PromQL engine: Delay deletion of __name__ label to the end of the query evaluation#14477
Conversation
|
/prombench main |
|
/prombench cancel |
|
Benchmark cancel is in progress. |
|
@bboreham I have pushed a change that removes what I believe are unnecessary duplicate-detection function calls. This is now done in one pass only at the end of the query evaluation. The rationale is the following:
I would expect this to help with CPU usage. I have run some benchmarks and I don't see significant differences compared to main. Would it make sense to run another round of prombench to see how it behaves? In the meantime I will try to reproduce the original issue to make sure we are not introducing a regression here. also cc @beorn7 in case I am missing something important here |
|
I have tried to reproduce the issue in #4562 by renaming a metric and running similar queries.
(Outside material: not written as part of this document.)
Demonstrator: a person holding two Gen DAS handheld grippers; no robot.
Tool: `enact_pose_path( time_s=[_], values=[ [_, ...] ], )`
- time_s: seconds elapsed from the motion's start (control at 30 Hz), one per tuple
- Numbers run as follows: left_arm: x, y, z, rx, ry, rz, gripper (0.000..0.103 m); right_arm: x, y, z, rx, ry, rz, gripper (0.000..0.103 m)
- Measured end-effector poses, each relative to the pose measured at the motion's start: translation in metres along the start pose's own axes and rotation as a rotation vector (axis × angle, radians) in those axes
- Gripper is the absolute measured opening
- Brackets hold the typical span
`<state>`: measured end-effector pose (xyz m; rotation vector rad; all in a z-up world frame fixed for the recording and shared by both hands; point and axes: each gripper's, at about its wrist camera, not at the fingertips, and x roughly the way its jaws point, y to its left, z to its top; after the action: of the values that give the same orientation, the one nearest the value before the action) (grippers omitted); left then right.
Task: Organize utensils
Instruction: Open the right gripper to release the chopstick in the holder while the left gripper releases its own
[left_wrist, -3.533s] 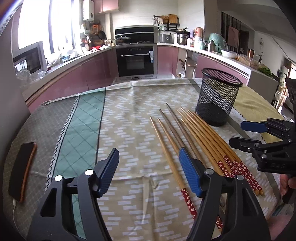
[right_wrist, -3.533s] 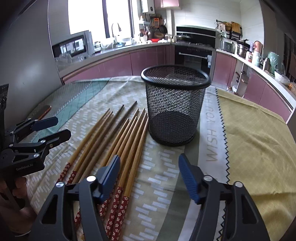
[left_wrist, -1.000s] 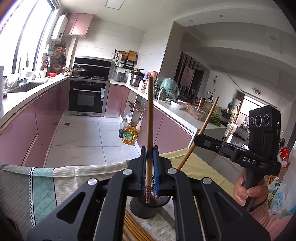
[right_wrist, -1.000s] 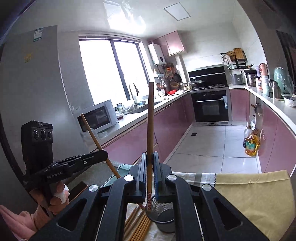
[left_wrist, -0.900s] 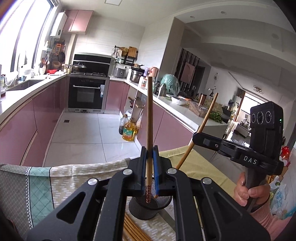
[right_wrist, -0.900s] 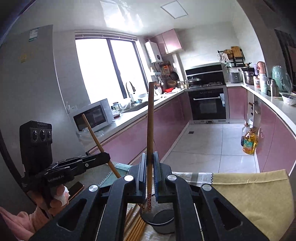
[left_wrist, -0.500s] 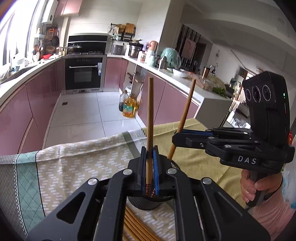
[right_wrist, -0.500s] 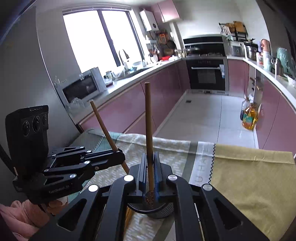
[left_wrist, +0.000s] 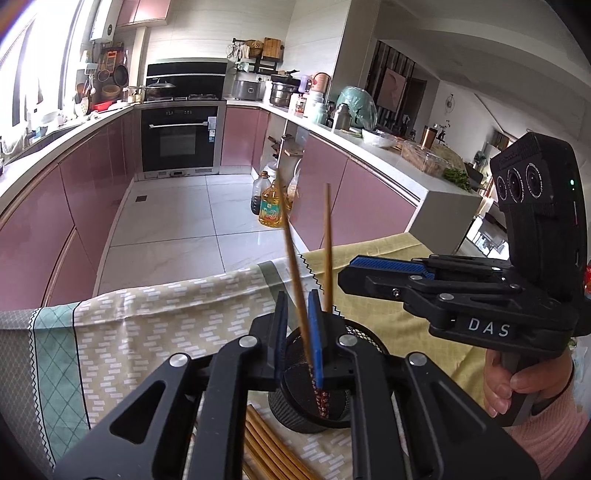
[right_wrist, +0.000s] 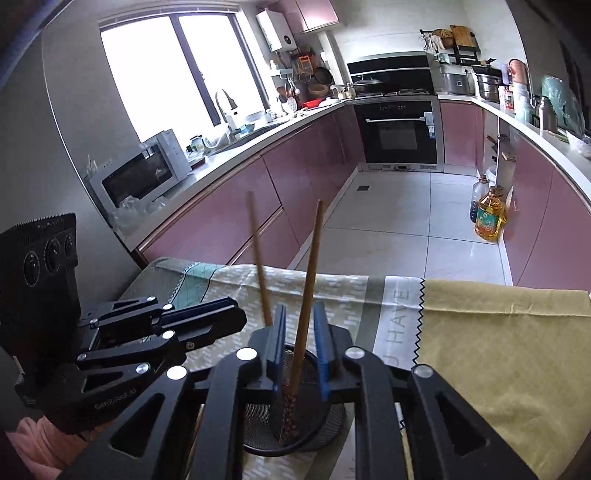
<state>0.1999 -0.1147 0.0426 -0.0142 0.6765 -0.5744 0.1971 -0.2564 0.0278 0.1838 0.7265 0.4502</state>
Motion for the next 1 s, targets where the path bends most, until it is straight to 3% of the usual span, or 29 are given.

I picked an internal prometheus metric ( metric_relabel_configs:
- source_labels: [__name__]
regex: '(.*go_memstats_frees_total.*)'
replacement: '${1}_new'
target_label: __name__The rate still gives an error as expected: The aggregation works and does not show gaps during the transition: |
c445dc2 to
c3c9d5e
Compare
|
The feature is now behind a feature flag and this PR is ready for review 🙇 |
aa3e625 to
43a4b0a
Compare
|
My (unplugged) vacations start ~now. I didn't get to this in time, sorry for that. I guess we should run prombench on this with the latest improvements (but of course, for that you have to hardcode setting the feature flag first so that prombench actually uses the new code). Happy to do the detailed review once I'm back, but if @bboreham or anyone else beats me to it, even better. |
|
I'm finally back from vacations and the subsequent catch-up… Note that we had some interesting discussion on the original issue starting here. The concerns are valid but we decided to go forward with the approach in this PR as we want to find out the practical implications and maybe get some inspiration how to deal with them. That's after all the reason why we are doing this as an experimental feature. |
|
@jcreixell could you (temporarily) hard-wire the feature flag to "set" in this PR so that I can trigger another Prombench run? |
|
Note for later: https://github.com/prometheus/prometheus/blob/main/docs/feature_flags.md needs an update, too. |
3ee2c72 to
aef7424
Compare
|
@beorn7 I have now rebased and flipped the flag, feel free to trigger prombench. I have also added some tentative content to the feature flags doc. |
|
/prombench main |
|
/prombench cancel |
|
Benchmark cancel is in progress. |
|
Prombench looks good. If at all, I can only see a slightly lower CPU usage with this PR, no other noticeable differences. Of course, Pormbench isn't perfectly measuring everything, but I think we can greenlight this from a performance perspective. (It's behind a feature flag, so if we see regressions in the wild, we can just rollback.) @jcreixell could you re-enable the normal feature flag behavior? @bboreham do you have any other concerns? I will put this on my list for a detailed code-level review, provided there are no other objections against doing this at all. |
|
@beorn7 ready on my side |
|
Will review ASAP (more likely early next week than this week…). |
beorn7
left a comment
There was a problem hiding this comment.
Looks very good overall. My comments are just about comments… :o)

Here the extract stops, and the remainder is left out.